Disordered Eating Patterns in University Students and Links with Stress Coping; a Literature Review and DiscussionPower JJ*
Queen’s University Belfast, Nursing, 97 Lisburn Road, Belfast, BT97BL, UK
- *Corresponding Author:
- Dr John J Power
Lecturer (Education), Queen’s University Belfast
Nursing, 97 Lisburn Road
Belfast, BT97BL, UK
E-mail: [email protected]
Received date: November 23, 2016; Accepted date: March 03, 2016; Published date: March 10, 2016
Citation: Power JJ (2016) Disordered Eating Patterns in University Students and Links with Stress Coping; a Literature Review and Discussion. Adv Practice Nurs 1:108. doi:10.4172/2573-0347.1000108
Copyright: © 2016 Power JJ, et al., This is an open-access article distributed under the terms of the Creative Commons Attribution License, which permits unrestricted use, distribution, and reproduction in any medium, provided the original author and source are credited.

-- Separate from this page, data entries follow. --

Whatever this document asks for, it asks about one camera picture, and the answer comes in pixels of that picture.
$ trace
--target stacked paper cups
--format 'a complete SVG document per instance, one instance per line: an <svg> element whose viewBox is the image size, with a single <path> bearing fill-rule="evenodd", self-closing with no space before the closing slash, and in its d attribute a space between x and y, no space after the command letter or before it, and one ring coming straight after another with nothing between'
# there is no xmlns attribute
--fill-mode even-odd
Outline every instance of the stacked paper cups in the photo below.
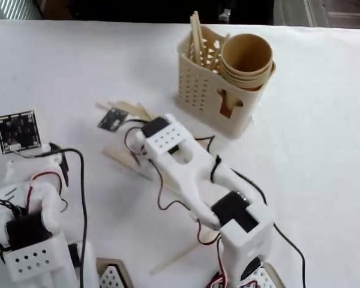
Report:
<svg viewBox="0 0 360 288"><path fill-rule="evenodd" d="M249 91L259 90L274 69L271 46L254 34L239 34L230 38L222 48L221 63L222 77ZM228 108L233 108L236 101L234 95L227 95Z"/></svg>

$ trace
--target table surface
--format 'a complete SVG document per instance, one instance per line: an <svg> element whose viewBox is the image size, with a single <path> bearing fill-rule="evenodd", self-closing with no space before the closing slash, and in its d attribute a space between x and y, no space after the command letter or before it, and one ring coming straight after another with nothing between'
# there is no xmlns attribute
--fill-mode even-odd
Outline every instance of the table surface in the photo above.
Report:
<svg viewBox="0 0 360 288"><path fill-rule="evenodd" d="M307 258L308 287L360 287L360 30L211 25L267 39L277 70L245 134L219 134L214 152L265 191L279 227ZM116 136L96 127L96 101L140 102L173 113L200 136L216 134L179 110L176 45L189 25L0 21L0 115L34 109L41 139L86 160L88 239L100 257L122 259L136 287L204 287L215 247L199 247L160 274L149 271L195 242L180 207L156 207L158 183L100 153ZM62 217L82 234L79 162ZM0 150L0 187L7 157ZM163 201L172 199L167 193ZM269 262L301 287L301 260L276 233ZM0 261L0 287L9 277Z"/></svg>

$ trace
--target chopstick
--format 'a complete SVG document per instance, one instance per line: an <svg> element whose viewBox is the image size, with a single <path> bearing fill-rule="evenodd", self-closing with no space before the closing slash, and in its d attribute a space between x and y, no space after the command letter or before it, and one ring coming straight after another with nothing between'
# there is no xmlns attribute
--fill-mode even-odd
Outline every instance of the chopstick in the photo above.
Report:
<svg viewBox="0 0 360 288"><path fill-rule="evenodd" d="M204 47L204 41L203 41L203 33L202 33L202 27L200 25L199 13L197 11L195 11L193 13L193 17L196 20L196 28L197 28L197 33L199 35L200 46L202 48L202 53L203 53L202 55L203 55L203 59L204 59L204 65L206 65L206 60L207 60L208 54L205 53L205 47Z"/></svg>
<svg viewBox="0 0 360 288"><path fill-rule="evenodd" d="M193 37L193 53L194 53L194 62L198 65L200 62L200 41L199 41L199 33L197 31L196 19L193 15L190 17L191 27L192 27L192 37Z"/></svg>

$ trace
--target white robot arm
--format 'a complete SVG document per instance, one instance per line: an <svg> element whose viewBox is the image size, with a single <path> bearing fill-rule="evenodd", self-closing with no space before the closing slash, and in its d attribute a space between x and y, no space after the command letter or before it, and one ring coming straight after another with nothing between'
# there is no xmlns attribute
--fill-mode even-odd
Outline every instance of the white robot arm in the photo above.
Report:
<svg viewBox="0 0 360 288"><path fill-rule="evenodd" d="M43 152L49 149L44 146ZM69 245L59 225L64 207L61 193L67 190L61 162L62 154L56 154L7 164L7 186L0 190L0 199L20 207L22 215L15 218L0 205L0 243L10 248L4 260L15 287L79 287L75 268L81 261L84 288L99 287L91 244L87 241L81 259L82 243ZM59 192L52 177L59 179Z"/></svg>
<svg viewBox="0 0 360 288"><path fill-rule="evenodd" d="M239 287L246 268L263 260L271 247L273 217L259 195L246 191L244 181L224 163L216 163L172 115L145 124L135 134L133 149L146 151L145 157L171 178L200 222L220 231L228 287ZM209 207L197 183L209 179L212 171L214 182L231 192Z"/></svg>

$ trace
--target black circuit board
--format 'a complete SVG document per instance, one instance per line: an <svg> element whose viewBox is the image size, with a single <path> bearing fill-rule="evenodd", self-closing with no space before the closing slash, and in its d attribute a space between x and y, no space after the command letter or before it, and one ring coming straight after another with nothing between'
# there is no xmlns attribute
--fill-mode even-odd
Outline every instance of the black circuit board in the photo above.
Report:
<svg viewBox="0 0 360 288"><path fill-rule="evenodd" d="M125 121L127 116L128 112L116 108L111 108L97 125L97 127L107 131L116 132L120 125Z"/></svg>
<svg viewBox="0 0 360 288"><path fill-rule="evenodd" d="M3 154L41 147L35 112L0 116L0 145Z"/></svg>

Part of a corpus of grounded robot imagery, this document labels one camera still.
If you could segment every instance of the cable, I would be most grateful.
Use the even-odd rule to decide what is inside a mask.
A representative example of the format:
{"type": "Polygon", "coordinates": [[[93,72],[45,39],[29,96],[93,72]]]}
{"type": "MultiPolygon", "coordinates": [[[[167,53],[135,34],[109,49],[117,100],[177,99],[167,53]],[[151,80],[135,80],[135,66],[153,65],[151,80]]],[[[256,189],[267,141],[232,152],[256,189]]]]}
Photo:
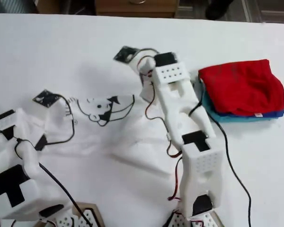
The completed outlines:
{"type": "Polygon", "coordinates": [[[147,115],[147,111],[148,111],[149,107],[150,107],[151,104],[155,101],[155,98],[156,98],[155,87],[154,87],[153,83],[151,83],[151,85],[152,85],[152,90],[153,90],[153,97],[152,97],[151,102],[148,104],[148,106],[147,106],[146,109],[145,109],[145,117],[146,117],[148,120],[160,119],[160,120],[163,122],[163,124],[164,124],[164,126],[165,126],[165,129],[166,129],[166,131],[167,131],[167,133],[168,133],[168,132],[169,132],[169,129],[167,128],[167,126],[166,126],[166,124],[165,124],[165,121],[164,121],[164,119],[163,119],[162,117],[152,117],[152,118],[150,118],[150,117],[147,115]]]}
{"type": "Polygon", "coordinates": [[[71,194],[66,190],[66,188],[63,186],[63,184],[47,169],[45,168],[44,165],[42,165],[39,162],[39,166],[62,188],[62,190],[66,193],[66,195],[68,196],[68,198],[71,200],[71,202],[73,203],[74,207],[77,209],[77,211],[79,212],[79,214],[84,218],[84,220],[87,222],[87,224],[92,227],[93,224],[87,219],[87,217],[84,215],[84,213],[82,212],[82,210],[80,209],[80,207],[77,205],[76,201],[73,199],[73,197],[71,196],[71,194]]]}
{"type": "Polygon", "coordinates": [[[182,157],[179,158],[179,160],[177,161],[176,168],[175,168],[175,178],[176,178],[175,190],[174,190],[173,195],[168,197],[168,201],[173,200],[177,195],[177,191],[178,191],[178,164],[179,164],[181,159],[182,159],[182,157]]]}
{"type": "Polygon", "coordinates": [[[251,221],[250,221],[250,213],[251,213],[251,196],[247,190],[247,188],[245,187],[245,185],[243,184],[243,182],[240,180],[240,178],[238,177],[236,171],[234,170],[232,163],[231,163],[231,159],[229,157],[229,151],[228,151],[228,139],[227,139],[227,135],[226,132],[224,131],[223,127],[207,112],[208,116],[210,117],[210,119],[212,119],[212,121],[218,126],[218,128],[221,130],[224,139],[225,139],[225,149],[226,149],[226,157],[229,163],[229,166],[234,174],[234,176],[236,177],[236,179],[238,180],[238,182],[240,183],[240,185],[242,186],[242,188],[244,189],[244,191],[246,192],[247,196],[248,196],[248,226],[251,227],[251,221]]]}
{"type": "MultiPolygon", "coordinates": [[[[165,124],[165,121],[164,121],[164,119],[163,119],[162,117],[152,117],[152,118],[150,118],[150,117],[147,115],[147,111],[148,111],[149,107],[150,107],[151,104],[155,101],[155,98],[156,98],[155,87],[154,87],[153,83],[151,83],[151,85],[152,85],[152,90],[153,90],[153,97],[152,97],[151,102],[148,104],[148,106],[147,106],[146,109],[145,109],[145,117],[146,117],[148,120],[160,119],[160,120],[163,122],[163,124],[164,124],[164,126],[165,126],[165,129],[166,129],[166,131],[167,131],[167,133],[168,133],[168,132],[169,132],[169,129],[167,128],[167,125],[165,124]]],[[[167,155],[170,156],[170,157],[172,157],[172,158],[177,158],[177,157],[179,157],[179,156],[182,154],[182,151],[179,151],[178,153],[176,153],[176,154],[174,154],[174,155],[171,155],[171,154],[169,153],[170,148],[171,148],[171,140],[169,141],[169,146],[168,146],[167,149],[166,149],[167,155]]]]}
{"type": "Polygon", "coordinates": [[[17,221],[14,220],[13,223],[11,223],[10,227],[14,227],[14,225],[15,225],[16,222],[17,222],[17,221]]]}
{"type": "Polygon", "coordinates": [[[202,106],[202,101],[203,101],[203,96],[205,94],[205,88],[203,87],[203,91],[202,91],[202,94],[201,94],[201,98],[200,98],[200,101],[197,103],[197,105],[195,105],[195,107],[189,112],[188,116],[190,117],[193,112],[199,108],[200,106],[202,106]]]}
{"type": "MultiPolygon", "coordinates": [[[[204,87],[204,83],[201,81],[202,83],[202,88],[203,88],[203,91],[202,91],[202,96],[201,96],[201,99],[199,101],[199,103],[197,104],[197,106],[200,104],[202,104],[202,99],[203,99],[203,96],[205,94],[205,87],[204,87]]],[[[197,106],[195,106],[191,111],[190,111],[190,114],[193,113],[193,111],[195,111],[197,109],[197,106]]],[[[245,185],[243,184],[243,182],[240,180],[240,178],[238,177],[236,171],[234,170],[233,166],[232,166],[232,163],[231,163],[231,159],[230,159],[230,156],[229,156],[229,151],[228,151],[228,139],[227,139],[227,135],[226,135],[226,132],[224,131],[223,127],[207,112],[208,116],[210,117],[210,119],[218,126],[218,128],[221,130],[223,136],[224,136],[224,139],[225,139],[225,150],[226,150],[226,157],[227,157],[227,161],[229,163],[229,166],[231,168],[231,171],[232,173],[234,174],[234,176],[236,177],[236,179],[238,180],[238,182],[240,183],[240,185],[242,186],[242,188],[244,189],[244,191],[246,192],[247,196],[248,196],[248,226],[251,227],[251,220],[250,220],[250,213],[251,213],[251,196],[247,190],[247,188],[245,187],[245,185]]]]}
{"type": "Polygon", "coordinates": [[[70,103],[69,103],[69,102],[67,101],[67,99],[66,99],[64,96],[62,96],[62,95],[59,95],[59,94],[51,94],[51,95],[58,96],[58,97],[64,99],[64,101],[66,102],[66,105],[68,106],[68,108],[69,108],[69,110],[70,110],[70,115],[72,116],[72,120],[71,120],[72,135],[71,135],[67,140],[46,143],[45,146],[46,146],[46,145],[54,145],[54,144],[66,143],[66,142],[70,141],[70,140],[74,137],[74,135],[75,135],[74,115],[73,115],[73,113],[72,113],[70,103]]]}
{"type": "Polygon", "coordinates": [[[177,158],[177,157],[179,157],[179,156],[182,154],[182,151],[179,151],[178,153],[176,153],[176,154],[174,154],[174,155],[171,155],[171,154],[169,153],[170,148],[171,148],[171,141],[169,141],[169,146],[168,146],[167,149],[166,149],[167,155],[170,156],[171,158],[177,158]]]}
{"type": "MultiPolygon", "coordinates": [[[[142,62],[142,60],[143,60],[144,58],[154,58],[154,57],[151,56],[151,55],[145,55],[145,56],[143,56],[143,57],[140,58],[140,60],[139,60],[138,63],[137,63],[137,71],[138,71],[140,74],[142,74],[142,75],[144,75],[144,74],[139,71],[139,68],[138,68],[138,67],[139,67],[140,63],[142,62]]],[[[144,76],[151,77],[151,73],[152,73],[152,70],[149,70],[148,73],[147,73],[147,75],[144,75],[144,76]]]]}
{"type": "MultiPolygon", "coordinates": [[[[67,101],[67,99],[66,99],[64,96],[62,96],[62,95],[60,95],[60,94],[50,94],[50,95],[58,96],[58,97],[62,98],[62,99],[66,102],[66,105],[68,106],[68,108],[69,108],[69,110],[70,110],[70,115],[72,116],[72,120],[71,120],[72,135],[71,135],[67,140],[62,140],[62,141],[57,141],[57,142],[49,142],[49,143],[46,143],[45,146],[46,146],[46,145],[54,145],[54,144],[66,143],[66,142],[70,141],[70,140],[74,137],[74,135],[75,135],[74,115],[73,115],[73,113],[72,113],[70,103],[67,101]]],[[[23,142],[23,141],[28,141],[28,142],[30,142],[29,140],[24,140],[24,139],[21,139],[21,138],[17,138],[17,137],[15,137],[15,136],[13,136],[13,137],[14,137],[15,139],[17,139],[17,141],[20,140],[20,142],[23,142]]]]}
{"type": "Polygon", "coordinates": [[[56,223],[54,223],[53,221],[47,221],[47,222],[52,224],[54,227],[57,227],[56,223]]]}

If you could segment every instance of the wooden piece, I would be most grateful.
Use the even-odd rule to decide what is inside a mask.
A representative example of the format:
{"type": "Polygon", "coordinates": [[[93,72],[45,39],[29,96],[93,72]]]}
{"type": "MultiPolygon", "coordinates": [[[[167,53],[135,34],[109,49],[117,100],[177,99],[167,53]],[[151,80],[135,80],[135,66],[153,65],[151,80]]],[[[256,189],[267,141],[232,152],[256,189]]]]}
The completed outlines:
{"type": "Polygon", "coordinates": [[[97,15],[111,13],[110,16],[123,17],[173,17],[177,6],[178,0],[96,0],[97,15]],[[146,13],[173,13],[173,15],[146,13]]]}

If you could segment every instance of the red wire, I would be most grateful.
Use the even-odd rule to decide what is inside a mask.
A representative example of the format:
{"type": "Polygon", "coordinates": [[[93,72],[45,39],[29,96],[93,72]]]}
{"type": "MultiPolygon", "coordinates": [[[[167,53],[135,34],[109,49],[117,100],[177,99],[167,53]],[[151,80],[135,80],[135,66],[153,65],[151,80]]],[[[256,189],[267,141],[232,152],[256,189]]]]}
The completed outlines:
{"type": "MultiPolygon", "coordinates": [[[[150,107],[151,104],[155,101],[155,98],[156,98],[155,87],[154,87],[153,83],[151,83],[151,85],[152,85],[152,90],[153,90],[153,98],[152,98],[151,102],[148,104],[148,106],[147,106],[146,109],[145,109],[145,117],[146,117],[148,120],[160,119],[160,120],[163,122],[163,124],[164,124],[164,126],[165,126],[165,128],[166,128],[166,131],[169,132],[169,130],[168,130],[168,128],[167,128],[167,125],[165,124],[165,121],[164,121],[164,119],[163,119],[162,117],[152,117],[152,118],[150,118],[150,117],[147,115],[147,111],[148,111],[149,107],[150,107]]],[[[167,149],[166,149],[166,153],[167,153],[168,156],[170,156],[170,157],[172,157],[172,158],[177,158],[177,157],[179,157],[179,156],[182,154],[182,151],[179,151],[178,153],[176,153],[176,154],[174,154],[174,155],[171,155],[171,154],[169,153],[170,147],[171,147],[171,141],[169,141],[169,146],[168,146],[167,149]]]]}
{"type": "Polygon", "coordinates": [[[143,57],[141,57],[140,58],[140,60],[138,61],[138,63],[137,63],[137,71],[140,73],[140,71],[139,71],[139,69],[138,69],[138,67],[139,67],[139,65],[140,65],[140,63],[142,62],[142,60],[144,59],[144,58],[153,58],[153,56],[151,56],[151,55],[145,55],[145,56],[143,56],[143,57]]]}
{"type": "Polygon", "coordinates": [[[168,197],[168,201],[171,201],[173,199],[175,199],[176,195],[177,195],[177,191],[178,191],[178,164],[180,162],[180,160],[182,159],[179,158],[179,160],[177,161],[177,164],[176,164],[176,168],[175,168],[175,178],[176,178],[176,183],[175,183],[175,190],[174,190],[174,194],[172,196],[169,196],[168,197]]]}
{"type": "Polygon", "coordinates": [[[166,149],[166,153],[167,153],[168,156],[170,156],[170,157],[172,157],[172,158],[177,158],[177,157],[179,157],[179,156],[182,154],[182,151],[179,151],[178,153],[176,153],[176,154],[174,154],[174,155],[171,155],[171,154],[169,153],[170,147],[171,147],[171,141],[169,142],[169,146],[168,146],[167,149],[166,149]]]}

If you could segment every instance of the clothing tag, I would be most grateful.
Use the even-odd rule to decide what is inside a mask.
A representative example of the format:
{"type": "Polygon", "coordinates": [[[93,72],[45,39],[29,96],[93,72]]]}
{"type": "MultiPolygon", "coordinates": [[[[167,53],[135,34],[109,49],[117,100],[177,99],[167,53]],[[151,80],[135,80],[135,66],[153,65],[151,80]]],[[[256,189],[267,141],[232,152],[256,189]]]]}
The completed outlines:
{"type": "Polygon", "coordinates": [[[255,113],[256,117],[263,117],[263,115],[261,113],[255,113]]]}

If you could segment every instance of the stack of folded clothes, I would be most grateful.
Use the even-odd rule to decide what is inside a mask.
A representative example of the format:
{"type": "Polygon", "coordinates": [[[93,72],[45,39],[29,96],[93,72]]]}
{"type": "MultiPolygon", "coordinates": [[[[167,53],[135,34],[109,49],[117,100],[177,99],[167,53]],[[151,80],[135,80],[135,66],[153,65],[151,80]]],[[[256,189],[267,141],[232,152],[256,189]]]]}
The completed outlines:
{"type": "Polygon", "coordinates": [[[252,122],[284,115],[284,88],[269,61],[241,61],[199,70],[202,104],[219,122],[252,122]]]}

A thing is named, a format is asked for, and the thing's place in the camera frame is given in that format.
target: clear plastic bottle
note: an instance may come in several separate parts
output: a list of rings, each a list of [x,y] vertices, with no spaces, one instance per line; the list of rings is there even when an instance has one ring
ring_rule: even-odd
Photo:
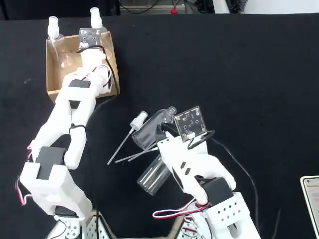
[[[112,58],[111,40],[109,31],[103,26],[102,19],[100,16],[100,10],[97,7],[90,9],[91,13],[91,27],[94,29],[101,29],[101,42],[103,43],[104,50],[106,52],[106,57],[108,60]]]
[[[170,170],[163,163],[160,155],[149,165],[139,177],[138,184],[149,194],[154,196],[170,175]]]
[[[159,110],[153,115],[142,128],[138,131],[135,131],[132,134],[134,142],[138,147],[142,149],[149,148],[155,142],[155,133],[157,125],[165,122],[173,122],[173,117],[176,114],[176,108],[170,106],[168,109]]]
[[[57,75],[63,81],[65,75],[76,70],[74,59],[79,58],[79,56],[68,49],[64,42],[64,36],[60,34],[58,21],[55,16],[49,17],[48,43],[55,58]]]

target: white spray nozzle
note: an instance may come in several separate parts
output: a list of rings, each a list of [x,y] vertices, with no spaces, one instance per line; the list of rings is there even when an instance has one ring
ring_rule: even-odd
[[[91,12],[91,27],[92,28],[102,28],[102,19],[100,16],[100,10],[97,7],[93,7]]]
[[[142,127],[147,117],[148,117],[148,113],[146,113],[145,111],[141,111],[140,114],[136,118],[134,118],[134,120],[132,120],[132,122],[130,123],[130,126],[134,130],[140,130],[140,128]]]
[[[59,19],[56,16],[49,17],[48,35],[51,40],[55,40],[60,35]]]

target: perforated metal plate
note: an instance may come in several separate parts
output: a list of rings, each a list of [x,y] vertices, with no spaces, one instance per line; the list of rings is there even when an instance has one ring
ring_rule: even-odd
[[[96,239],[96,217],[94,216],[88,226],[86,227],[86,239]],[[111,239],[107,233],[107,229],[104,227],[103,222],[99,218],[99,238],[100,239]]]

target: black table surface
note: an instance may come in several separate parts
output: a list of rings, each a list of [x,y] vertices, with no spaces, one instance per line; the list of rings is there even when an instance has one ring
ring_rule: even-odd
[[[113,232],[165,236],[172,220],[153,220],[152,212],[189,200],[172,177],[154,197],[139,188],[154,153],[106,166],[133,117],[200,105],[207,127],[255,179],[262,238],[271,237],[281,208],[277,238],[313,239],[299,179],[319,174],[319,15],[121,16],[103,23],[112,33],[122,93],[92,119],[93,157],[85,150],[72,176],[92,199],[94,166],[99,209]],[[60,20],[65,35],[89,26],[88,18]],[[32,199],[21,207],[14,190],[26,145],[53,108],[45,90],[46,28],[45,20],[0,22],[2,238],[41,239],[54,225]],[[235,177],[254,219],[249,179],[222,148],[209,142],[208,149]],[[118,158],[138,151],[128,140]]]

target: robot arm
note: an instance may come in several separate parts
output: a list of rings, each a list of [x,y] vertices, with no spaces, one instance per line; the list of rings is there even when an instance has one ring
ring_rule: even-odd
[[[196,180],[196,176],[204,179],[223,177],[231,190],[236,188],[234,177],[219,162],[209,155],[206,142],[188,150],[188,142],[183,143],[180,137],[170,137],[158,143],[162,161],[180,180],[183,192],[191,194],[199,204],[208,203],[207,194]]]
[[[241,193],[233,192],[236,188],[234,177],[216,157],[207,153],[206,142],[191,150],[188,144],[188,141],[182,142],[180,136],[171,136],[158,142],[158,148],[183,192],[191,194],[201,205],[210,204],[202,212],[191,214],[201,236],[205,239],[260,239]],[[198,178],[205,179],[207,184],[216,179],[224,179],[226,183],[218,186],[222,190],[211,191],[204,188]],[[223,198],[223,189],[227,196],[214,204],[212,195],[220,194],[218,196]],[[196,204],[192,203],[188,209],[197,209]]]
[[[47,122],[29,148],[33,162],[24,165],[20,182],[48,215],[85,219],[91,201],[74,183],[69,169],[76,169],[86,144],[85,126],[94,110],[95,98],[111,91],[111,71],[102,64],[100,49],[87,49],[83,67],[64,77],[62,88]],[[95,59],[95,65],[87,58]],[[70,134],[68,150],[51,147],[62,135]]]

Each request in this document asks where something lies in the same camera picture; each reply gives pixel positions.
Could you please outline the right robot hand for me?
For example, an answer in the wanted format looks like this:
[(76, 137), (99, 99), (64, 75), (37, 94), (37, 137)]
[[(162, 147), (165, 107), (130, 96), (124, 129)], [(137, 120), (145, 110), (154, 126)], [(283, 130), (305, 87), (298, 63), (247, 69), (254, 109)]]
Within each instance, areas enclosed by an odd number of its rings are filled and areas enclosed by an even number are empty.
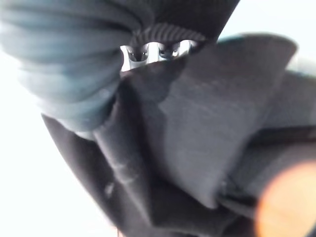
[(122, 46), (216, 40), (236, 0), (3, 0), (0, 42), (41, 112), (75, 133), (106, 119)]

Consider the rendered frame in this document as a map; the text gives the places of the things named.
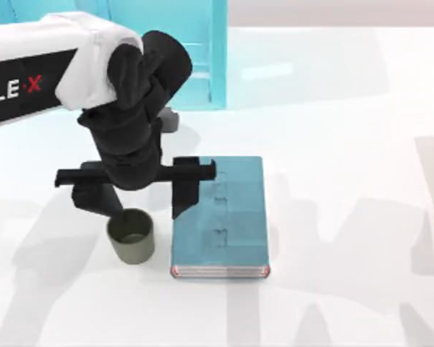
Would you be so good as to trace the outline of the grey-green cup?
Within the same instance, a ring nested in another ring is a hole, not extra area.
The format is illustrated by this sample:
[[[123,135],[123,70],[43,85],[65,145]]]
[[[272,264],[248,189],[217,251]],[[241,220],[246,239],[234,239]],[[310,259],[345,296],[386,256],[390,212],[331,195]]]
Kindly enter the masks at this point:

Aim: To provide a narrative review of the literature and discussion addressing the issue of young university undergraduate students, patterns of disordered eating and the relationship between stress and stress coping.
Background: The term disordered eating reflects the spectrum of disturbed eating patterns, including anorexia nervosa and bulimic nervosa. In the last three decades a significant amount of research has been undertaken internationally in relation to this area, with increasing concern as disordered eating impacts upon the individual’s long-term health prospects, but also their ability to function and achieve as undergraduate students.
Methods: A narrative review and discussion of the literature from 1980, against 7 databases with assessment of the papers applying a quality criteria scale. 35 papers were finally included for consideration in this review.
Conclusion: There are a large number of young undergraduate students probably struggling with or at risk from disordered eating. A significant proportion of this may be undisclosed and presents sub-clinically. There may be issues relating to mental health in some of the cases, but the literature suggests at least a proportion of the students are perhaps struggling with stress/distress and poorly developed coping resources. The emergence of or exacerbation of disordered eating may present as a negative coping response. The discussion and review suggests a need for greater qualitative enquiry to expose more of the student’s voice in terms of eating and their stress/distress experience. Such deeper enquiry might better inform support for young students in managing stress in the early years at University.